#### Work instructions
Each line of the records that holds the word "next" should be copied out.

[Input data — start]

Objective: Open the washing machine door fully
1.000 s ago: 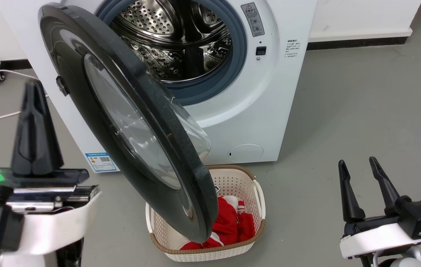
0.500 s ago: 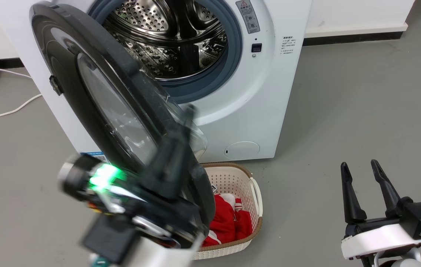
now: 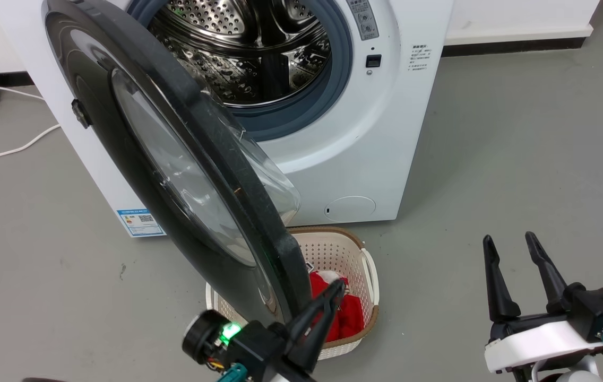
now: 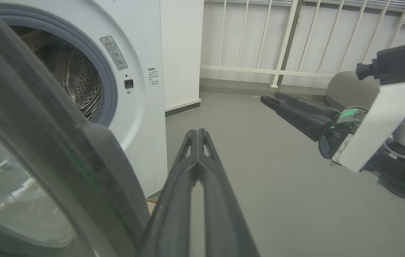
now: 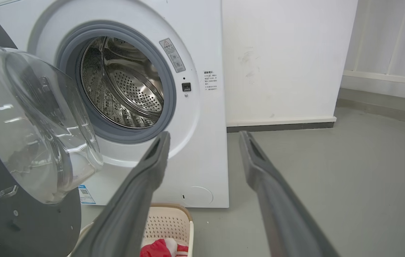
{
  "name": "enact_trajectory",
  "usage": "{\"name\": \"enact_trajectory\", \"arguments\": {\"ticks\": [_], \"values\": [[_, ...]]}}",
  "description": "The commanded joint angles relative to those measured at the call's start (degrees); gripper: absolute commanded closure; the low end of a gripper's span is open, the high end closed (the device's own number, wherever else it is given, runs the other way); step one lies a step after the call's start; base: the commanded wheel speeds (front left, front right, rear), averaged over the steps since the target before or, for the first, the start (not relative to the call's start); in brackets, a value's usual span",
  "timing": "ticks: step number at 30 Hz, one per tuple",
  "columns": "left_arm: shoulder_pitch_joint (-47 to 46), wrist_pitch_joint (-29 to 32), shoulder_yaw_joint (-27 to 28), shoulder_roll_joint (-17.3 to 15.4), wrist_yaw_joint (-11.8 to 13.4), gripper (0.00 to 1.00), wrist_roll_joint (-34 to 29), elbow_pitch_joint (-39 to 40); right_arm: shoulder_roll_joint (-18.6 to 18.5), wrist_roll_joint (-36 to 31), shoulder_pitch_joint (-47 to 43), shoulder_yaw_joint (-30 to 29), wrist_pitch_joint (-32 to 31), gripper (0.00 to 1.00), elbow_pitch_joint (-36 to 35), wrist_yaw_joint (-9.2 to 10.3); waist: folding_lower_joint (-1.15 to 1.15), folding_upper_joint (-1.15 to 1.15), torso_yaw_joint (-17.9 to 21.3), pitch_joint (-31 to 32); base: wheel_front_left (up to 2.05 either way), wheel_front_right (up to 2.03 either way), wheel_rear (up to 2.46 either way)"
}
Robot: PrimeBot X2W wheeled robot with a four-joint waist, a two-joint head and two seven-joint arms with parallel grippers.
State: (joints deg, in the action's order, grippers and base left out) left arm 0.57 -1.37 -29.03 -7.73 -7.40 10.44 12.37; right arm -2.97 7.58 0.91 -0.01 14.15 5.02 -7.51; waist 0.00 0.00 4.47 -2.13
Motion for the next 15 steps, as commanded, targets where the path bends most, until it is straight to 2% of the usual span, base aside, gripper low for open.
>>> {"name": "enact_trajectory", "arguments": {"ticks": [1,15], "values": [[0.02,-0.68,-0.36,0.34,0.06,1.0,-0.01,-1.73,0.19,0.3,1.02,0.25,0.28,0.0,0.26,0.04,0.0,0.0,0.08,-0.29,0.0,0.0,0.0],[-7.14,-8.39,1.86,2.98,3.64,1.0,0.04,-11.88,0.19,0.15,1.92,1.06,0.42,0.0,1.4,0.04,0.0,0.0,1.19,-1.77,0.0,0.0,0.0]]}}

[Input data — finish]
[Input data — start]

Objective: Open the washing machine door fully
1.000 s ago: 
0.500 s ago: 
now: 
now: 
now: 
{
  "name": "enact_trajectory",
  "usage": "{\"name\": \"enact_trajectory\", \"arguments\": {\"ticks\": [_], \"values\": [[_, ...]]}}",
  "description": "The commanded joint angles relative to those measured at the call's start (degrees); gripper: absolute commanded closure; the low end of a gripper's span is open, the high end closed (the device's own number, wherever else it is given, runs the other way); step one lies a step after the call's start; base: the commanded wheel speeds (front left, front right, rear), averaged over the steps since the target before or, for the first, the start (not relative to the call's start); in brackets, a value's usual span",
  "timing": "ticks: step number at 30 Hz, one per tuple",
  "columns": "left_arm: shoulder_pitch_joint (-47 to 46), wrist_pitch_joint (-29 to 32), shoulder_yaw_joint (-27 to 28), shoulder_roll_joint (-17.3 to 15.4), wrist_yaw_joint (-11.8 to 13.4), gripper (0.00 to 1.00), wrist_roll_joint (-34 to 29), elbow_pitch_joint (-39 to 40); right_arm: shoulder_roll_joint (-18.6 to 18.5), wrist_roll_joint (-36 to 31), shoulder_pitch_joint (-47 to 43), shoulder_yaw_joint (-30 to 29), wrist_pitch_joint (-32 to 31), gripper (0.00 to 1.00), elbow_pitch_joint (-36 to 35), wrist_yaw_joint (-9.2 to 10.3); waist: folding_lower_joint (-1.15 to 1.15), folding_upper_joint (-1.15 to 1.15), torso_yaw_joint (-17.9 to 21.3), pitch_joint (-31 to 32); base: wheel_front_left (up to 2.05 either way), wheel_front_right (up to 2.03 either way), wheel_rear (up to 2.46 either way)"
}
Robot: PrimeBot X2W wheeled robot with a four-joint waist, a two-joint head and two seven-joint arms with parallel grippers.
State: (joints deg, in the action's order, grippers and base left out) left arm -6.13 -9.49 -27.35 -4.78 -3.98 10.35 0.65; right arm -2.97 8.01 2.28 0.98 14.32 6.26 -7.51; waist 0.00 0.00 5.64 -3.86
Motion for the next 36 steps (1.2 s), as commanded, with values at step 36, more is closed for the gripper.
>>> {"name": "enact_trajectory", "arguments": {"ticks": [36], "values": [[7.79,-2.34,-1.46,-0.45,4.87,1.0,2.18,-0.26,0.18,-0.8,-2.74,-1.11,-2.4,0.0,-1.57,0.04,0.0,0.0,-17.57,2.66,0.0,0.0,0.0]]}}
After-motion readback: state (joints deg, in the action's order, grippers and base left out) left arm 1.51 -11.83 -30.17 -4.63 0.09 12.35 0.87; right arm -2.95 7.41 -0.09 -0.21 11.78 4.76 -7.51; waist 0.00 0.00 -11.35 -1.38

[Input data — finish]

#### Exercise result
Motion for the next 15 steps, as commanded, targets where the path bends most, until it is straight to 2% of the usual span, base aside, gripper low for open.
Motion for the next 36 steps (1.2 s), as commanded, with values at step 36, more is closed for the gripper.

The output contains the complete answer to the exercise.